For each line below that holds "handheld", return the line as it stands.

Items listed in a dataset:
════════════════

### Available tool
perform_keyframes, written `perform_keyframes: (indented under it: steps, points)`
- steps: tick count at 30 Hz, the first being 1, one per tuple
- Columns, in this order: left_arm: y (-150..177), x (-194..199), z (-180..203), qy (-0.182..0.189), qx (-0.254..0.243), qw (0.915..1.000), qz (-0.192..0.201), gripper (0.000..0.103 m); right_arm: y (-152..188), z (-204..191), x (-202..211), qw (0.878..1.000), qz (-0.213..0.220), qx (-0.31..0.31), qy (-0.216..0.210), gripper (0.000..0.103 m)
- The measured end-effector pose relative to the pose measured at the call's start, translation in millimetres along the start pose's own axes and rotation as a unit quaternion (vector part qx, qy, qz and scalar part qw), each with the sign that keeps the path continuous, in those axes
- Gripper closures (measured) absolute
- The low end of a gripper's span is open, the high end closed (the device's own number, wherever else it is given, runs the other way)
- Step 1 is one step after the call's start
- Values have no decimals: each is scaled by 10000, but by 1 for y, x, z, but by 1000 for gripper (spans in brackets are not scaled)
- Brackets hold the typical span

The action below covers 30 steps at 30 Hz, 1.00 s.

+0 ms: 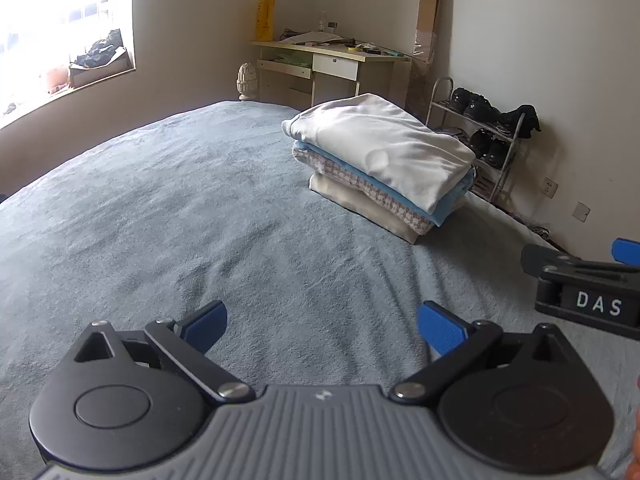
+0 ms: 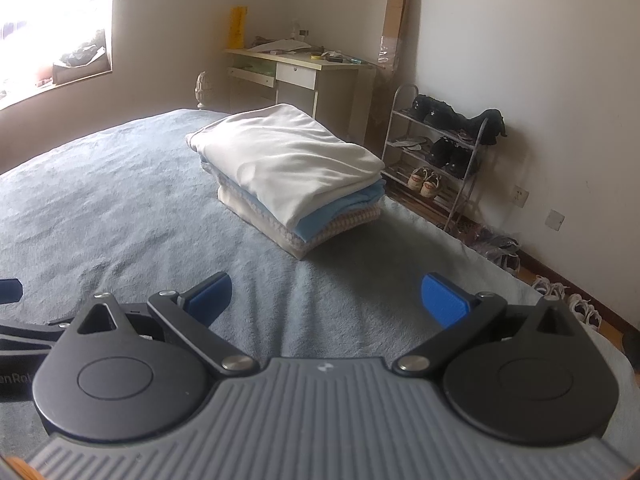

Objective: Fold clothes

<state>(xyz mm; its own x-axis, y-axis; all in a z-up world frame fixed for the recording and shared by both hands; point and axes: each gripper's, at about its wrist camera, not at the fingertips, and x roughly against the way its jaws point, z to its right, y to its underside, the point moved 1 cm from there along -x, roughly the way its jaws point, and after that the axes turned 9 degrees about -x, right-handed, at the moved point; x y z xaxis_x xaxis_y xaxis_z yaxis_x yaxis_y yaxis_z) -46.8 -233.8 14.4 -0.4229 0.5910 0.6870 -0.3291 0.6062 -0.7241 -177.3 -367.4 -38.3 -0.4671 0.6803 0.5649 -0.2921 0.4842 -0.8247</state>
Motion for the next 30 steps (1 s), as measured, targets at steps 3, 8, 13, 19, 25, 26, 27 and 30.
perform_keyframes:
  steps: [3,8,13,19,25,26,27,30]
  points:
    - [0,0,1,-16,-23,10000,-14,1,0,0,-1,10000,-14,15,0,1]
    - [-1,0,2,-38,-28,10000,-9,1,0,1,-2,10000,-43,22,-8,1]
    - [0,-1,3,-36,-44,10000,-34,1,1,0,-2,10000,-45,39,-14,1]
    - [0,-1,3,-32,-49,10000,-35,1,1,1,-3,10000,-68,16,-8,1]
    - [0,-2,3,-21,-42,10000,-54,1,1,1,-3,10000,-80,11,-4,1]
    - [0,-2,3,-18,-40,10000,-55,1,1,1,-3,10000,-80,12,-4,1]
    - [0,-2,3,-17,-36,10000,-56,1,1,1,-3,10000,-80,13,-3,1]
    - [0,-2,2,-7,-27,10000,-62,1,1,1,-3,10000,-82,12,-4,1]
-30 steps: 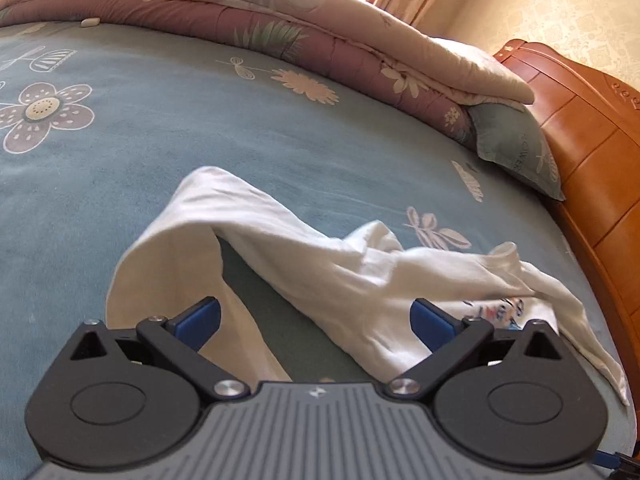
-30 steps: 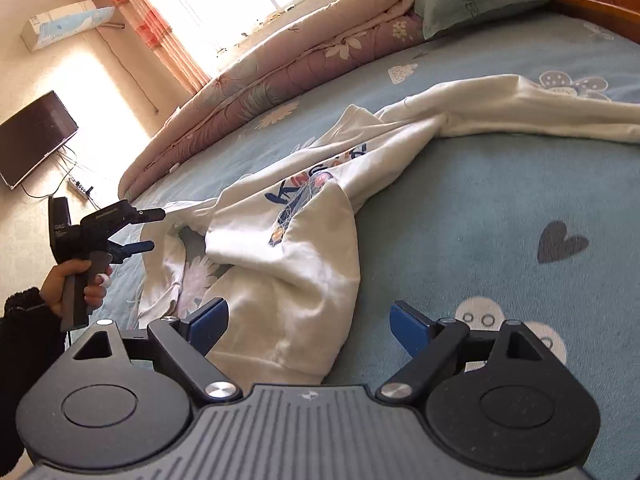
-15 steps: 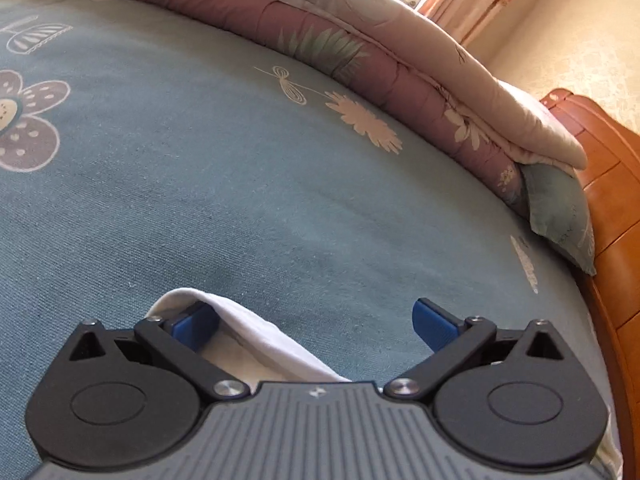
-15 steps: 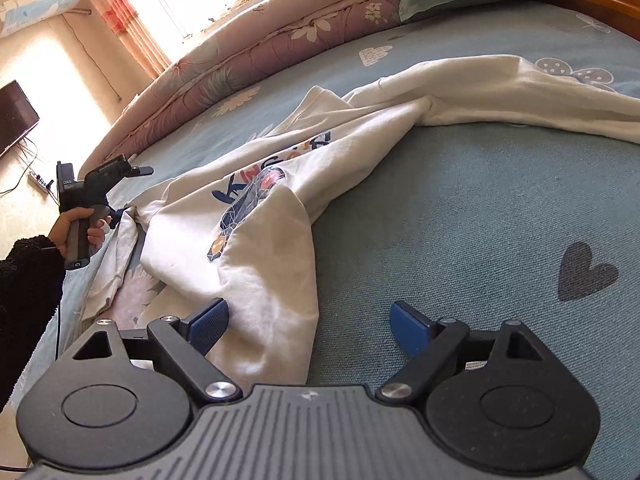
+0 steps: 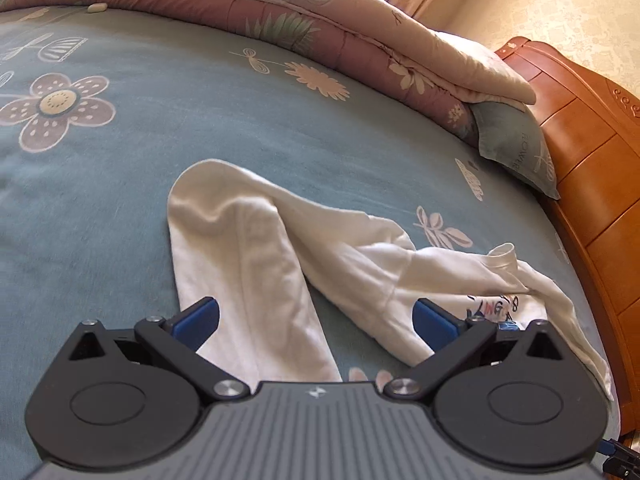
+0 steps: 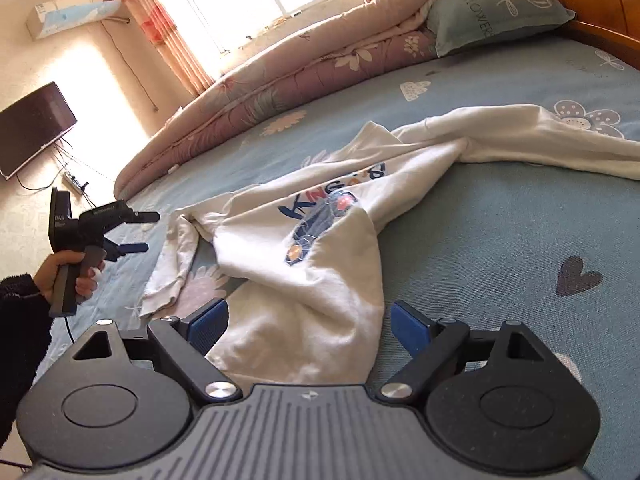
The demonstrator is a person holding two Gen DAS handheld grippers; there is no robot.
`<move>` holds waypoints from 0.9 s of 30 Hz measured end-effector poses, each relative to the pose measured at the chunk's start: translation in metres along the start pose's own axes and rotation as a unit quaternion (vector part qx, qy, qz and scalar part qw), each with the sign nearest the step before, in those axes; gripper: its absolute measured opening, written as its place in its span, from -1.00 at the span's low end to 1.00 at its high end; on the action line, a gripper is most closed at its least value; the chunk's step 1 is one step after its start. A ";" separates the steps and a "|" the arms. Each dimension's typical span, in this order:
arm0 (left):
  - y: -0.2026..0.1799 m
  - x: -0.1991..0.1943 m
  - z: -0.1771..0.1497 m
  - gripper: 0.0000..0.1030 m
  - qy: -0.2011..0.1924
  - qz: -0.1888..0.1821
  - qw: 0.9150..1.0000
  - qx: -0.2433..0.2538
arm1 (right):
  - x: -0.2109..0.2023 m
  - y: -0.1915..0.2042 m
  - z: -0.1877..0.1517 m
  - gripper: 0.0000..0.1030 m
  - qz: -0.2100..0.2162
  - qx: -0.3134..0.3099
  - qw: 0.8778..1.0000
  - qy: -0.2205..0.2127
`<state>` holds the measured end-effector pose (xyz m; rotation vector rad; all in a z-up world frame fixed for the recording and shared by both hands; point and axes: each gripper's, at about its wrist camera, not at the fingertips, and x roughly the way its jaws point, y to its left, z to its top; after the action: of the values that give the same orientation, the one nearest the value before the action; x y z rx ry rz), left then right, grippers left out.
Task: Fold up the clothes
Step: 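Move the left gripper over to the other sleeve's ribbed cuff, then grasp the ribbed cuff with the left gripper and pull the sleeve straight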
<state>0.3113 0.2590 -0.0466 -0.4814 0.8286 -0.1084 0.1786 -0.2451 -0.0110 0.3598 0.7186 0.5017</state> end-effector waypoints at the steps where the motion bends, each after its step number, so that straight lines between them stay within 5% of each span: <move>1: 0.002 -0.005 -0.011 0.98 -0.001 -0.002 1.000 -0.013 | -0.008 0.005 -0.002 0.78 0.005 -0.004 1.000 -0.004; 10: 0.043 -0.015 -0.091 0.97 -0.021 -0.058 0.985 -0.164 | -0.069 0.039 -0.023 0.80 0.022 -0.031 0.999 -0.032; 16: 0.065 0.001 -0.085 0.97 -0.051 -0.111 0.973 -0.198 | -0.072 0.040 -0.033 0.80 -0.013 -0.023 0.999 -0.028; 23: 0.058 0.026 -0.062 0.96 -0.059 -0.098 0.979 -0.170 | -0.050 0.049 -0.026 0.80 -0.020 -0.027 0.999 -0.021; 27: 0.055 0.017 -0.084 0.61 -0.035 -0.140 0.978 -0.150 | -0.034 0.056 -0.029 0.80 -0.012 -0.035 0.999 0.000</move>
<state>0.2562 0.2719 -0.1312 -0.8820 0.7071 -0.2268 0.1197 -0.2135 0.0134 0.2865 0.7036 0.5036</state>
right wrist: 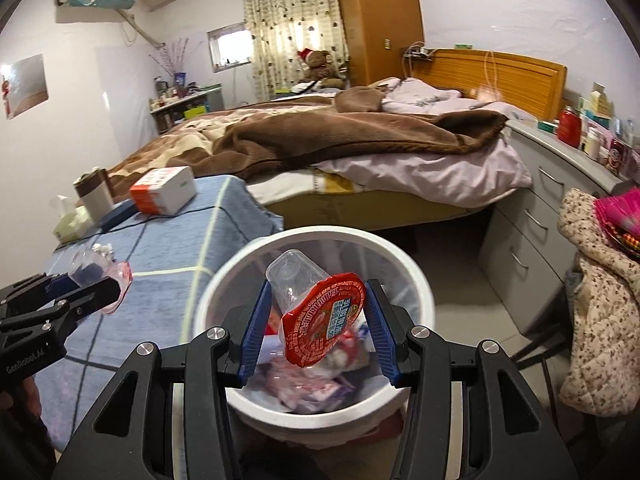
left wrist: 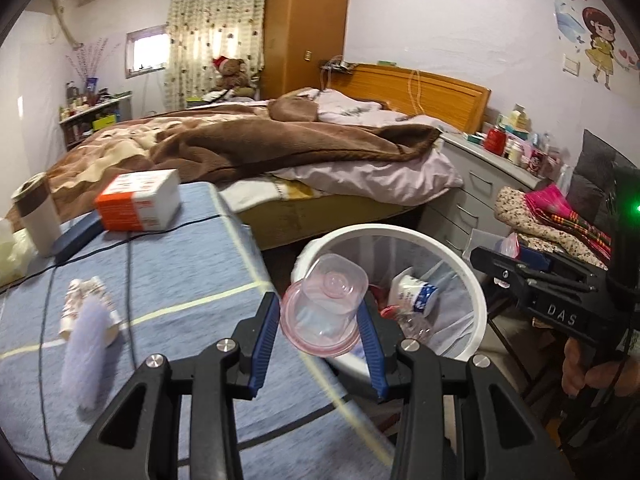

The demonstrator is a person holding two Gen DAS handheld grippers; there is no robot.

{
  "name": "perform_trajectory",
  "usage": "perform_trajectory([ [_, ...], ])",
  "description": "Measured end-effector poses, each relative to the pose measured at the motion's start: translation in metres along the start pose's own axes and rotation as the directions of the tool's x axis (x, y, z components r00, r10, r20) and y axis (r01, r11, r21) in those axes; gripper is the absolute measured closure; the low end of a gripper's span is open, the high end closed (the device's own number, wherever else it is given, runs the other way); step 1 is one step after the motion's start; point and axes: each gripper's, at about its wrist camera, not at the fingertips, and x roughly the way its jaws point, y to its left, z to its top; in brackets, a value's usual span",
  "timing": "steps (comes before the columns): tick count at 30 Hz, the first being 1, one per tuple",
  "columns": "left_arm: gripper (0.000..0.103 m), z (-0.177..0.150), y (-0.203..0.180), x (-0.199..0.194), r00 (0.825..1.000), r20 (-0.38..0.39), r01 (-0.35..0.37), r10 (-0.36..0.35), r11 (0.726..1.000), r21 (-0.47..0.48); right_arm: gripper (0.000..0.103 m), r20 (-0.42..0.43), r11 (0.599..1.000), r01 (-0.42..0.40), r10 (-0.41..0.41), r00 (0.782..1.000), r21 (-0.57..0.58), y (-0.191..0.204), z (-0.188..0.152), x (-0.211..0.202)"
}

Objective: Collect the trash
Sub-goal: 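Open both grippers to drop the cup and lid into the wastebasket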

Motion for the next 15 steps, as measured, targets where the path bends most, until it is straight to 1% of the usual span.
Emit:
perform_trajectory([
  [2,0.061,0.003,-0.005,0.009,1.0,-0.01,0.008,-0.008,1.0,0.005,0.054,-0.007,1.0,0.024,-0.024,1.0,-0.006,-0.003,-0.001,0.003],
  [8,0.061,0.007,-0.017,0.034,0.999,-0.041,0.033,-0.033,0.999,0.008,0.054,-0.048,0.998,0.052,-0.051,0.998,0.028,-0.019,-0.004,0.021],
  [15,0.061,0.01,-0.023,0.057,0.996,-0.075,0.045,-0.044,0.999,0.008,0.054,-0.097,0.997,0.066,-0.062,0.993,0.031,-0.029,-0.007,0.036],
])
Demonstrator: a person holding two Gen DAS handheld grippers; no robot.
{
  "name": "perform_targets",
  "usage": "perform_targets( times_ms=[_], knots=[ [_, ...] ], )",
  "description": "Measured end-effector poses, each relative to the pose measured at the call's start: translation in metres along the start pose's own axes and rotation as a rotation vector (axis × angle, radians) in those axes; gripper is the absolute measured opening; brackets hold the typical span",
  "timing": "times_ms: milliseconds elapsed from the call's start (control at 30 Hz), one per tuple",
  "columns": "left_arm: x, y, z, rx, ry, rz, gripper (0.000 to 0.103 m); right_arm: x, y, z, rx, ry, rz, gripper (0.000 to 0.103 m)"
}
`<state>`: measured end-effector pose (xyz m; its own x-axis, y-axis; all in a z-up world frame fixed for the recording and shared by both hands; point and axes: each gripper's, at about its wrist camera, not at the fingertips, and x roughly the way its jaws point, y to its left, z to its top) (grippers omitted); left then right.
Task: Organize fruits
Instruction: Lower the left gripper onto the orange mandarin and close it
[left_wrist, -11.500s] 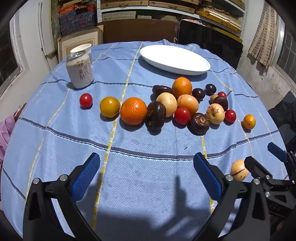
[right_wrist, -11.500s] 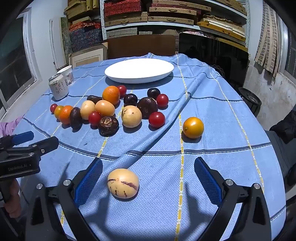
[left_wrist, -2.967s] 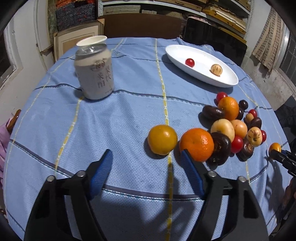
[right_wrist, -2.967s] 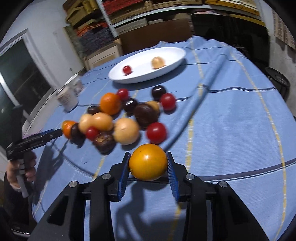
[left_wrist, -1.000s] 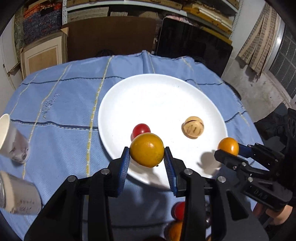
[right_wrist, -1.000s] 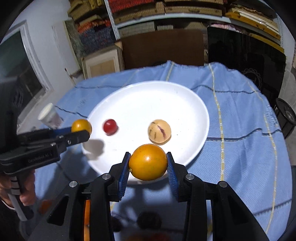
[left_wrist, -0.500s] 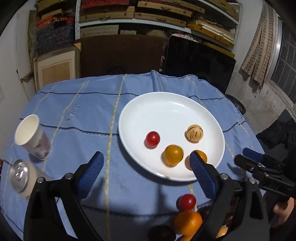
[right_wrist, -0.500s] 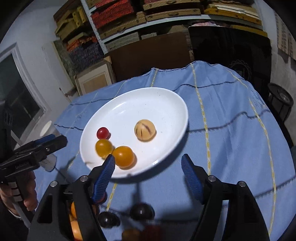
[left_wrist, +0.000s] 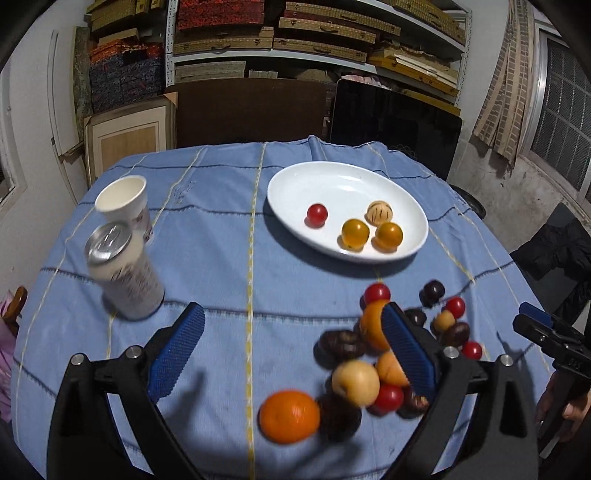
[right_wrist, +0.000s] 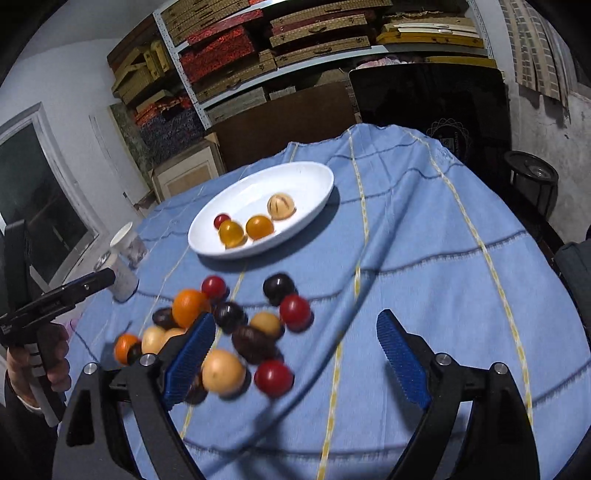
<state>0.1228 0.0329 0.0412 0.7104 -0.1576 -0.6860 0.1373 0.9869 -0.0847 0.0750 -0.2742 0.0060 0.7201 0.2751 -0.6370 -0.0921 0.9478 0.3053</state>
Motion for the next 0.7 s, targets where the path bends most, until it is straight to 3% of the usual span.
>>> perform_targets(
  times_ms=[267, 300, 333, 433, 500, 700],
  knots=[
    [-0.017, 0.010, -0.055, -0.043, 0.027, -0.008, 0.095, -0.012, 0.019, -0.024, -0.047, 0.007, -0.007, 0.090],
    [-0.018, 0.009, -0.060, -0.030, 0.029, -0.005, 0.095, -0.016, 0.021, -0.025, -0.055, -0.007, 0.007, 0.094],
    [-0.019, 0.007, -0.062, -0.019, 0.029, -0.002, 0.095, -0.019, 0.023, -0.026, -0.061, -0.021, 0.024, 0.100],
    [-0.020, 0.003, -0.071, 0.027, 0.036, 0.001, 0.095, -0.023, 0.026, -0.030, -0.076, -0.015, 0.073, 0.100],
    [-0.020, 0.004, -0.074, 0.047, 0.049, 0.035, 0.095, -0.024, 0.024, -0.032, -0.052, 0.001, 0.075, 0.100],
    [-0.016, 0.013, -0.079, 0.053, 0.082, 0.034, 0.095, -0.024, 0.028, -0.037, -0.076, -0.007, 0.065, 0.100]
  ],
)
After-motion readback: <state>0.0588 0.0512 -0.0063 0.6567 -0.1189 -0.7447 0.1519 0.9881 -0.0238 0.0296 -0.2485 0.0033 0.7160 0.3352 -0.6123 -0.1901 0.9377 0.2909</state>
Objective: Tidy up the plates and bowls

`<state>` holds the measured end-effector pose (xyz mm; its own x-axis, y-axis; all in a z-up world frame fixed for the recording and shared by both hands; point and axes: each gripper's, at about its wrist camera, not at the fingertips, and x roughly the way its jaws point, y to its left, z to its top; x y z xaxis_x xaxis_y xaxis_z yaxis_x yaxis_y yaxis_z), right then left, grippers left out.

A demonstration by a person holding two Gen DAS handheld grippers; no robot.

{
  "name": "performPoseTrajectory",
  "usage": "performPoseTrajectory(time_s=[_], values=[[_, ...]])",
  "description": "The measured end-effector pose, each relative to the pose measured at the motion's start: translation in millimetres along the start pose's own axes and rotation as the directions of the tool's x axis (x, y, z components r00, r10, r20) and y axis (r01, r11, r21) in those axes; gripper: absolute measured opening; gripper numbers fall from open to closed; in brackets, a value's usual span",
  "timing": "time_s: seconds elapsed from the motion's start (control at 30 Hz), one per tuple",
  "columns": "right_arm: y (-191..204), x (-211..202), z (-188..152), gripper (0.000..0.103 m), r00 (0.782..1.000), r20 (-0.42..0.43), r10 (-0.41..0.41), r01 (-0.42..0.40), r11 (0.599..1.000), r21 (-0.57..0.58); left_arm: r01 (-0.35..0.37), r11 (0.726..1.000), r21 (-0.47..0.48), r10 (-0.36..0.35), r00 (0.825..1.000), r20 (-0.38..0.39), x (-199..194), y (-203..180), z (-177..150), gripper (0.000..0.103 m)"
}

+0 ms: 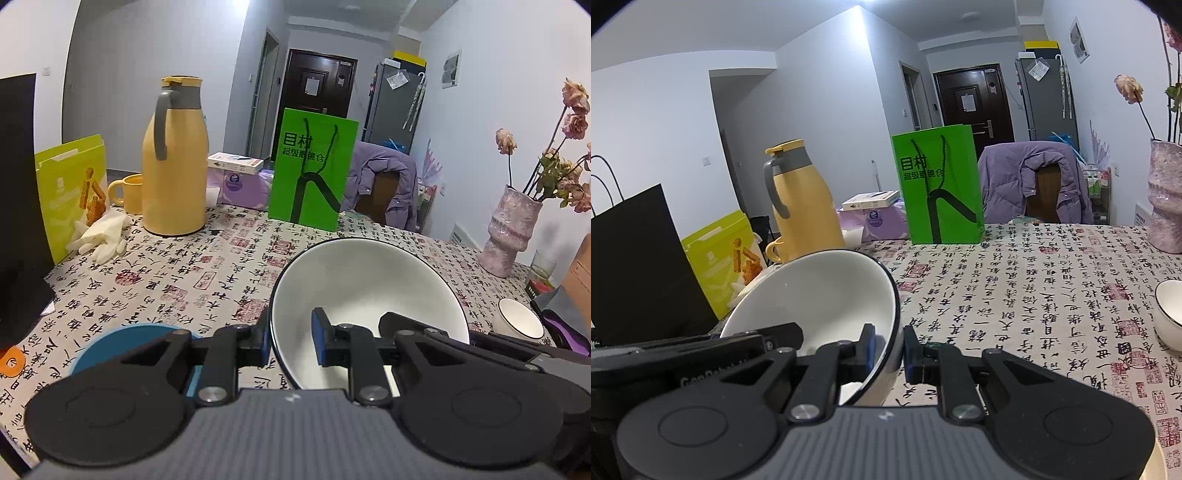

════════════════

- **RESPONSE TO THIS TASK**:
The demonstrator is a person holding two Gen DAS handheld grippers; there is no robot.
The demonstrator is a person holding two Gen DAS handheld grippers; there is no robot.
Demonstrator: a person holding two Gen DAS handheld grippers; no robot.
A demonstration by a person holding two Gen DAS handheld grippers; no robot.

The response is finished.